Key Management Best Practices

Set a Revocation Certificate

Create a revocation certificate immediately after generating your key — if your key is compromised, you can revoke it:

gpg --gen-revoke you@example.com > revocation-cert.asc

Store this file somewhere safe and offline. To revoke:

gpg --import revocation-cert.asc
gpg --keyserver hkps://keys.openpgp.org --send-keys YOUR_KEY_ID

Extend Key Expiration

gpg --edit-key you@example.com
gpg> expire
# Follow prompts to set new expiration
gpg> save

Re-upload the updated key to key servers after extending.

Backup Your Private Key

gpg --armor --export-secret-keys you@example.com > private-key-backup.asc

Store this encrypted backup offline — on paper (printed QR code), a hardware token, or an air-gapped drive encrypted with LUKS.

Using a Hardware Security Key

Store your GPG private key on a YubiKey or Nitrokey hardware token.

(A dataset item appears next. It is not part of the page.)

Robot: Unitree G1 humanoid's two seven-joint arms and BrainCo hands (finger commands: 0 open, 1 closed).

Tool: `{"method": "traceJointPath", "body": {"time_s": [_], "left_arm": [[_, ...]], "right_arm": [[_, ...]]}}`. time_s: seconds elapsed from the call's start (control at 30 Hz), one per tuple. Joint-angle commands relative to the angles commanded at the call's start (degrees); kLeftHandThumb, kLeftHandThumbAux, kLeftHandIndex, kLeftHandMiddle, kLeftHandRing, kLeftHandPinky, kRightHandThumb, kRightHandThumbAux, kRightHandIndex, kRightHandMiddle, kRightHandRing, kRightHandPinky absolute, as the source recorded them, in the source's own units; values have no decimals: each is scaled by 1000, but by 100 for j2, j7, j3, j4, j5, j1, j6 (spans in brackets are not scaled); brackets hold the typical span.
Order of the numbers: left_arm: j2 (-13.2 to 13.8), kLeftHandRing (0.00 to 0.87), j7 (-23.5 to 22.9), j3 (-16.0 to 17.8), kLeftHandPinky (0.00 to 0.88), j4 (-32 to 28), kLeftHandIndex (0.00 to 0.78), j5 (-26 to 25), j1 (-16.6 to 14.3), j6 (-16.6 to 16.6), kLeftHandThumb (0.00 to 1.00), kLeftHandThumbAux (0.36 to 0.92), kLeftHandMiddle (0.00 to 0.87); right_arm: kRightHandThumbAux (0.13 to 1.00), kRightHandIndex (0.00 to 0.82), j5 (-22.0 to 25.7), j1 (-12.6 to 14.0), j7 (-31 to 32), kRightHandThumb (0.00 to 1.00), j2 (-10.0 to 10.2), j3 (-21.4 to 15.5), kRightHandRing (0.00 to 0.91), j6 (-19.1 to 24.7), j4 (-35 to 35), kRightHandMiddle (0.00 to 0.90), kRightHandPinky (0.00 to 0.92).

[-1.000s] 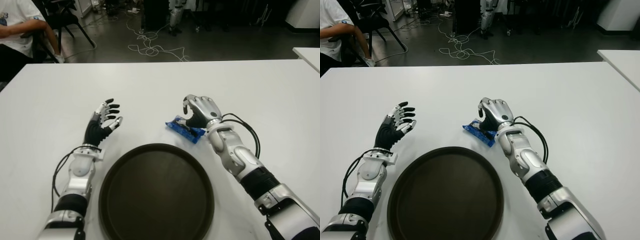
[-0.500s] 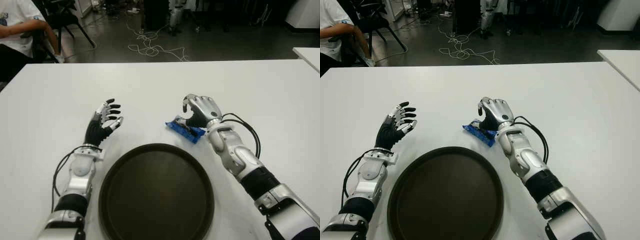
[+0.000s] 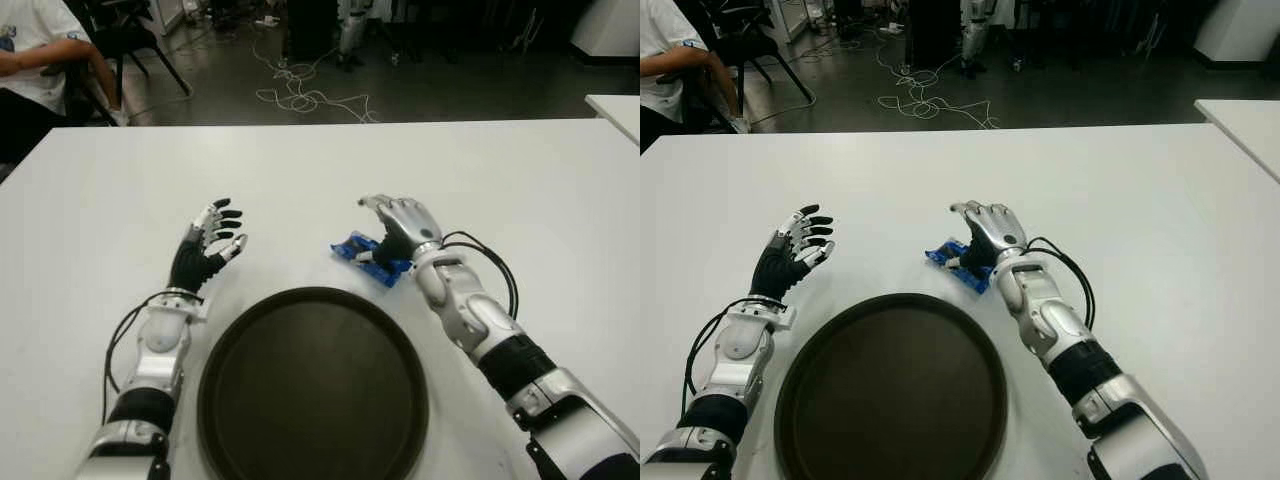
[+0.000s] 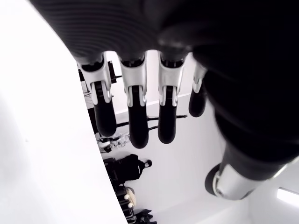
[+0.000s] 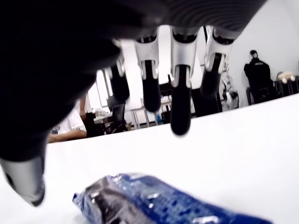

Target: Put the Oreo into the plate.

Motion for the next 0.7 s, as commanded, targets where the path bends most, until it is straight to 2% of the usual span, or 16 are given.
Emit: {"method": "traceJointPath", "body": {"time_s": [0.27,0.53,0.7], "left_arm": [[-9,271,28,-8,263,36,159,-4,-3,-66,112,707,275],[-16,272,2,-9,241,30,161,-32,0,-62,101,695,279],[-17,259,-7,-14,244,-4,158,-37,10,-16,90,711,266]], "right_arm": [[581,0,-58,-5,109,0,-1,17,0,108,4,0,0],[562,0,-98,-2,135,0,-14,54,0,157,-5,0,0],[560,0,-105,40,232,0,-36,126,0,106,17,0,0]]}}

This means your private key never exists in RAM — the token performs cryptographic operations internally.

# Move subkeys to YubiKey
gpg --edit-key you@example.com
gpg> keytocard
# Select Authentication, Signing, or Encryption key

Once on the card, the key cannot be extracted — even if your computer is compromised.

Verifying Software Downloads

Many software projects sign their releases with GPG. Verify them:

# Import the project's public key
gpg --keyserver hkps://keys.openpgp.org --recv-keys SIGNING_KEY_ID

# Verify the signature
gpg --verify software-1.0.tar.gz.sig software-1.0.tar.gz

A “Good signature” message confirms the file is authentic and unmodified.

Final Thoughts

GPG provides battle-tested, mathematically sound encryption for files and email. While initial setup requires some investment, the result is communications that are private against mass surveillance, nation-state actors, and data breaches. Start with generating a key, backing it up properly, and encrypting your most sensitive files. Add email integration through Thunderbird for seamless encrypted correspondence with contacts who share your commitment to privacy.